Filter these entries so that only lines with the word "document" remain.

(Data entries)
::::
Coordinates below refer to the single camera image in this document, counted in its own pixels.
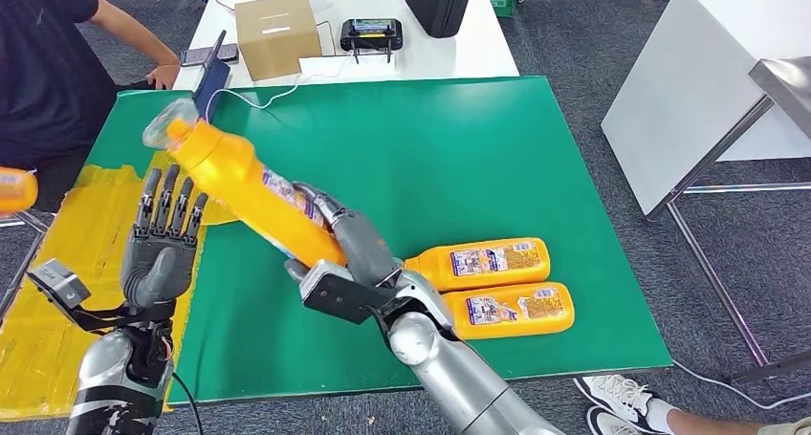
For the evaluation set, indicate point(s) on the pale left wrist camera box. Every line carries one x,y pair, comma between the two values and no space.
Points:
60,283

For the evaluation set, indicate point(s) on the black carry case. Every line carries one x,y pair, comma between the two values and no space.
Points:
438,8

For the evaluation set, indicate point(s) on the dark smartphone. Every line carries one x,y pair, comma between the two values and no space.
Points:
194,56

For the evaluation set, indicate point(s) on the orange detergent bottle clear cap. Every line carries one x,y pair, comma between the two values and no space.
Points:
507,327
234,172
431,274
16,191

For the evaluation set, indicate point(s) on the white sneaker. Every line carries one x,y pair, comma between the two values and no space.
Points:
611,424
614,394

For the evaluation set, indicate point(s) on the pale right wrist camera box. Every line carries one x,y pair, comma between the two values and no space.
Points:
342,299

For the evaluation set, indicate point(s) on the white table metal legs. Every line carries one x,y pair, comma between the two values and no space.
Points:
697,71

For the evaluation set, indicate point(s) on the brown cardboard box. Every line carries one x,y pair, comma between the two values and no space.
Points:
276,46

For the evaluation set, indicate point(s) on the stainless steel table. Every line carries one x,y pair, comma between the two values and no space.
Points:
785,87

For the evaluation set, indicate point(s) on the green work table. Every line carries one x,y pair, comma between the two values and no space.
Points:
412,166

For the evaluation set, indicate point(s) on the yellow tape patch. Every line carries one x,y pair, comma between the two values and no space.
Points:
50,331

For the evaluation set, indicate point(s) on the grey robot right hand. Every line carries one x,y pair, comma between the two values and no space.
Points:
367,248

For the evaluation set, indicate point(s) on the person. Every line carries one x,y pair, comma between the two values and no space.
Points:
38,71

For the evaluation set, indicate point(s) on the metal chair frame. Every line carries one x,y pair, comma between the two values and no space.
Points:
13,222

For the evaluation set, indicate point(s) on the person's leg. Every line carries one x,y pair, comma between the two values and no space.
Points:
697,427

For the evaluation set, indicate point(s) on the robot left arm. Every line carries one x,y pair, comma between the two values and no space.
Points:
104,362

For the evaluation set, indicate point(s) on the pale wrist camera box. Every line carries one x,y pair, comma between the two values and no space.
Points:
60,283
342,299

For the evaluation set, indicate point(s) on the black handheld controller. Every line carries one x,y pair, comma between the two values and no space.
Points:
370,38

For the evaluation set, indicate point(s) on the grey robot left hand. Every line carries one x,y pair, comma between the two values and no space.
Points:
158,267

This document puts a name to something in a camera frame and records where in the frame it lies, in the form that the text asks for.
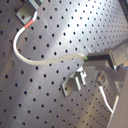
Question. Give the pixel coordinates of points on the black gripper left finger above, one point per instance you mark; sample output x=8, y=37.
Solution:
x=104, y=55

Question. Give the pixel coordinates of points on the metal cable clip on board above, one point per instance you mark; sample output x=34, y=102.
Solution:
x=74, y=82

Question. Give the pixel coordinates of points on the grey angled bracket top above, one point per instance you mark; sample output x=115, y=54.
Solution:
x=33, y=3

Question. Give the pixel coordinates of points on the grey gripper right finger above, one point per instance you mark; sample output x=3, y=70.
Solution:
x=103, y=74

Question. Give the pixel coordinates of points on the metal clip at top left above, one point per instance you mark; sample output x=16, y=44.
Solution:
x=25, y=13

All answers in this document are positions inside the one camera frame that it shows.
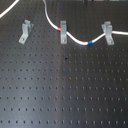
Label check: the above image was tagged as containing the grey cable clip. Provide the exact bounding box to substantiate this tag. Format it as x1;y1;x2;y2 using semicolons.
19;20;34;44
60;21;67;44
101;21;114;45

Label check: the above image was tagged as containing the left grey cable clip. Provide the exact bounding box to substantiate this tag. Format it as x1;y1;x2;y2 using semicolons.
19;20;34;44

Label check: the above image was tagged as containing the middle grey cable clip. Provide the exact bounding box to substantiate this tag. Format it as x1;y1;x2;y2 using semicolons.
60;21;67;44

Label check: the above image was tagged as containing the right grey cable clip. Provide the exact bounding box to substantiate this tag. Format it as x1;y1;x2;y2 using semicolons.
101;21;114;45

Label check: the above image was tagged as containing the white cable top left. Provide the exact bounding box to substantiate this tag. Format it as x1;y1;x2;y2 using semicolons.
0;0;20;19

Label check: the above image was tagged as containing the white cable with coloured marks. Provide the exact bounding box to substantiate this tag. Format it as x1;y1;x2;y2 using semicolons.
42;0;128;47

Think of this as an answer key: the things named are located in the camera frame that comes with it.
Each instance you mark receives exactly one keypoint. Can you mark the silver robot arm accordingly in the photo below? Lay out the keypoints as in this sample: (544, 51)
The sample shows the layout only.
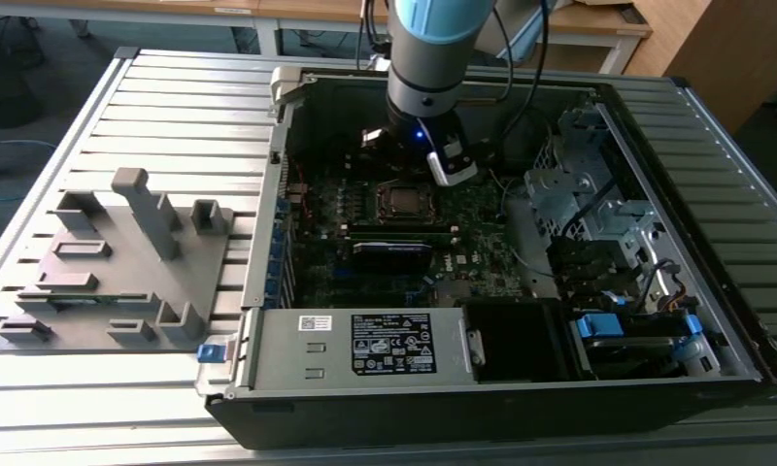
(421, 73)

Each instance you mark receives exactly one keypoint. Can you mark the CPU socket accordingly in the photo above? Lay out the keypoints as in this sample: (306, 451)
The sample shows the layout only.
(382, 217)

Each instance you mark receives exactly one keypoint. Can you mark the RAM slot black clips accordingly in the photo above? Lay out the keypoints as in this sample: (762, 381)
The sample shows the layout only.
(394, 224)
(394, 233)

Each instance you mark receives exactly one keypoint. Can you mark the grey case release latch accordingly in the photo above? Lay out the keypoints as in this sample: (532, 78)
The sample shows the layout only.
(284, 82)

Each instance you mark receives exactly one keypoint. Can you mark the black graphics card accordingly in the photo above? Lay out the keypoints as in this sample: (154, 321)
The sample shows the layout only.
(392, 257)

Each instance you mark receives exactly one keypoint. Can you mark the silver drive cage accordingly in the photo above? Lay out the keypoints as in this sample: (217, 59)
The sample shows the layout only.
(546, 187)

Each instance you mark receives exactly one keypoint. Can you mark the green motherboard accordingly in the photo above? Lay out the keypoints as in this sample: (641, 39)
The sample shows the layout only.
(485, 247)

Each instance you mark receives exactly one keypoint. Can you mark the chipset heat sink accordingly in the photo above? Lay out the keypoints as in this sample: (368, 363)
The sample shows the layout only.
(454, 292)

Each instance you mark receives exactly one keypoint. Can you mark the wooden desk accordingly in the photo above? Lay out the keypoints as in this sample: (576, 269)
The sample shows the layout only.
(596, 26)

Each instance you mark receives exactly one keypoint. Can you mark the silver power supply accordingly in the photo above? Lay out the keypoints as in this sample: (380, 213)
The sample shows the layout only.
(285, 349)

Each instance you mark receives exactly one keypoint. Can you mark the blue disk carrier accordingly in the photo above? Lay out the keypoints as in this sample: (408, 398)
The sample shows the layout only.
(598, 325)

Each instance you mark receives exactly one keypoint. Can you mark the grey parts rack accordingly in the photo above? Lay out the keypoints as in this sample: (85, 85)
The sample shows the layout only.
(136, 272)

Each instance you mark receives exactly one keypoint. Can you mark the blue case latch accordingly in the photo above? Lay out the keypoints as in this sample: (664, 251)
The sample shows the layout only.
(210, 353)

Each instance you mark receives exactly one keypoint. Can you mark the black hard disk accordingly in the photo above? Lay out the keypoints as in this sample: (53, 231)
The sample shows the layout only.
(628, 352)

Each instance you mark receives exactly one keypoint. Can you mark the wooden cabinet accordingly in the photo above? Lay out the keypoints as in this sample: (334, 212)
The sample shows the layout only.
(738, 48)

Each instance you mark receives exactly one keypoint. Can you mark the black PC case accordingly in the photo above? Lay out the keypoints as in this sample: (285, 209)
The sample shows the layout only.
(426, 422)

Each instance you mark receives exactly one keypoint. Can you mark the blue plastic clip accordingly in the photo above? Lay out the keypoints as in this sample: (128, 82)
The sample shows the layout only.
(692, 325)

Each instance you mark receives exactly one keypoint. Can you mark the green RAM stick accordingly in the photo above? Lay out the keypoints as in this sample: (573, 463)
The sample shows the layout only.
(80, 301)

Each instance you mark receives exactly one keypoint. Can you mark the black office chair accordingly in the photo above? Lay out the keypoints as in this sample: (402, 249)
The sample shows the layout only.
(9, 104)

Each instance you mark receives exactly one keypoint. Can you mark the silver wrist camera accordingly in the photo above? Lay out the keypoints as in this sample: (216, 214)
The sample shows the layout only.
(449, 175)

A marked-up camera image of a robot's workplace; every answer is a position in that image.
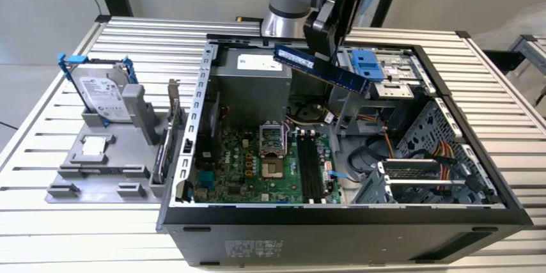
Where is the CPU socket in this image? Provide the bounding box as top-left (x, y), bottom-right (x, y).
top-left (259, 156), bottom-right (286, 180)

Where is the black motherboard RAM slot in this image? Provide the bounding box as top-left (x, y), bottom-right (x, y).
top-left (308, 129), bottom-right (323, 204)
top-left (296, 129), bottom-right (311, 204)
top-left (302, 129), bottom-right (316, 204)

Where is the hard disk in blue carrier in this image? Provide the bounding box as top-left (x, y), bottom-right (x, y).
top-left (56, 52), bottom-right (140, 125)

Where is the orange yellow red wire bundle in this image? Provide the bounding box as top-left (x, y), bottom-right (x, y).
top-left (431, 140), bottom-right (459, 191)

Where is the perforated metal disk bay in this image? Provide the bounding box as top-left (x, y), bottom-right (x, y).
top-left (354, 157), bottom-right (502, 205)

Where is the blue plastic drive latch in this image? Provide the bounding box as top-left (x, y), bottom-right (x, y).
top-left (340, 48), bottom-right (382, 82)

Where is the black case fan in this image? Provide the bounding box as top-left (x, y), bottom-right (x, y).
top-left (200, 92), bottom-right (223, 159)

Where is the metal socket cover frame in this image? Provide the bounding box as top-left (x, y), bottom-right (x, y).
top-left (259, 120), bottom-right (286, 156)

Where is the silver CPU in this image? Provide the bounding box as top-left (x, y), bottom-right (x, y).
top-left (83, 138), bottom-right (108, 155)

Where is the black open PC case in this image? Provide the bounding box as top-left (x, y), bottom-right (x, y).
top-left (155, 31), bottom-right (535, 268)

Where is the black cable loop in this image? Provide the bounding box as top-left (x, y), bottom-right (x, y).
top-left (347, 140), bottom-right (387, 182)

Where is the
::::
Solution to the exercise:
Coordinates below refer to the single camera image in this document, counted in its own pixels.
This document puts a name to something in a camera frame and records where in the frame it lies, in the form that the text asks for.
All answers in this document are positions inside the one camera frame that it shows.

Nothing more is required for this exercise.